En hij bracht van daar uit al de schatten van het huis des HEEREN, en de schatten van het huis des konings; en hij hieuw alle gouden vaten af, die Salomo, de koning van Israel, in den tempel des HEEREN gemaakt had, gelijk als de HEERE gesproken had.
14 And he has removed all Jerusalem, and all the chiefs, and all the mighty men of valor—ten thousand [is] the expulsion—and every craftsman and smith; none has been left except the poor of the people of the land.

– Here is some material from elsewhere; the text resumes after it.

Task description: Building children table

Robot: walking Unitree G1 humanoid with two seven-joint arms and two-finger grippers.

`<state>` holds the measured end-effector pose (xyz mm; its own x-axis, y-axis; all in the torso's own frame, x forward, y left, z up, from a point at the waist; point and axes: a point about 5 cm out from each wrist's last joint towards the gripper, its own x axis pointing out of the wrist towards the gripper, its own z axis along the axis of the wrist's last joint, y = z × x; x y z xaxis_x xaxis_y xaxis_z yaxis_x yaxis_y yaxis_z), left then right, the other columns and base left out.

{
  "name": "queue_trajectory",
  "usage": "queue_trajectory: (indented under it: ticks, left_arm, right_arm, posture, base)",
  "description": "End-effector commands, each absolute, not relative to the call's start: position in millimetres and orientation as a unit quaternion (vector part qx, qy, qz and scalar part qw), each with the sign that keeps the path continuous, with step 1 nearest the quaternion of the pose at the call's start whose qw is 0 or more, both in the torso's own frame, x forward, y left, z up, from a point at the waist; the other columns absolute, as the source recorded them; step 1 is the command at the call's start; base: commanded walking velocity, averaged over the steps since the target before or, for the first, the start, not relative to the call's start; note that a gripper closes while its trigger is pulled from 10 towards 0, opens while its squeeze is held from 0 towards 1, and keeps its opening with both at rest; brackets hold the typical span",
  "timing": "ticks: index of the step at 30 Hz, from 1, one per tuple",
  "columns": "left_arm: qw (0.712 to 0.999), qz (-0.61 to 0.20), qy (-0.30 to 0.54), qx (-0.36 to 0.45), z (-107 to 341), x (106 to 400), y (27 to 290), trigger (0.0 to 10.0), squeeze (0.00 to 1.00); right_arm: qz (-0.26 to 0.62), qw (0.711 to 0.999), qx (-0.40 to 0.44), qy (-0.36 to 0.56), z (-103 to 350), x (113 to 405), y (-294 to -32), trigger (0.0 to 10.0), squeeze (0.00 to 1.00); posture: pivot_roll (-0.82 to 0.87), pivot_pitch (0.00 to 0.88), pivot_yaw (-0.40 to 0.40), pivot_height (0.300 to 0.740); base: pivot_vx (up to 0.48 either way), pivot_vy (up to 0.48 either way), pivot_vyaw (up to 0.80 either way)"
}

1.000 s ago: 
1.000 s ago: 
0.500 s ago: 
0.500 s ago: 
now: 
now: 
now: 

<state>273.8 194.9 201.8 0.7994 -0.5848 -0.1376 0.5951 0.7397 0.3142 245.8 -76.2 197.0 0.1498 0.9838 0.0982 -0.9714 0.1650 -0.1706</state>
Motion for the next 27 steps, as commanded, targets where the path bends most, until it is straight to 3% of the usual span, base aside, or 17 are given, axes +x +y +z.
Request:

En hij voerde gans Jeruzalem weg, mitsgaders al de vorsten, en alle strijdbare helden, tien duizend gevangen, en alle timmerlieden en smeden; niemand werd overgelaten, dan het arme volk des lands.
15 And he removes Jehoiachin to Babylon, and the mother of the king, and the wives of the king, and his eunuchs, and the mighty ones of the land—he has caused a removal to go from Jerusalem to Babylon,
Zo voerde hij Jojachin weg naar Babel, mitsgaders des konings moeder, en des konings vrouwen, en zijn hovelingen; daartoe de machtigen des lands bracht hij gevankelijk van Jeruzalem naar Babel;
16 and all the men of valor, seven thousand, and the craftsmen and the smiths, one thousand, the whole [are] mighty men, warriors; and the king of Babylon brings them in a captivity to Babylon.
En alle kloeke mannen tot zeven duizend, en timmerlieden en smeden tot een duizend, en alle helden, die ten oorlog geoefend waren; dezen bracht de koning van Babel gevankelijk naar Babel.
17 And the king of Babylon causes his father’s brother Mattaniah to reign in his stead, and turns his name to Zedekiah.
En de koning van Babel maakte Mattanja, deszelfs oom, koning in plaats van hem, en veranderde zijn naam in Zedekia.
18 Zedekiah [is] a son of twenty-one years in his reigning, and he has reigned eleven years in Jerusalem, and the name of his mother [is] Hamutal daughter of Jeremiah of Libnah,
Zedekia was een en twintig jaren oud, als hij koning werd, en hij regeerde elf jaren te Jeruzalem; en de naam zijner moeder was Hamutal, een dochter van Jeremia, van Libna.
19 and he does evil in the eyes of YHWH according to all that Jehoiakim did,
En hij deed dat kwaad was in de ogen des HEEREN, naar alles, wat Jojakim gedaan had.
20 for by the anger of YHWH it has been against Jerusalem and against Judah, until He [finally] cast them out from His presence. And Zedekiah rebels against the king of Babylon.
Want het geschiedde, om den toorn des HEEREN tegen Jeruzalem en tegen Juda, totdat Hij hen van Zijn aangezicht weggeworpen had. En Zedekia rebelleerde tegen den koning van Babel.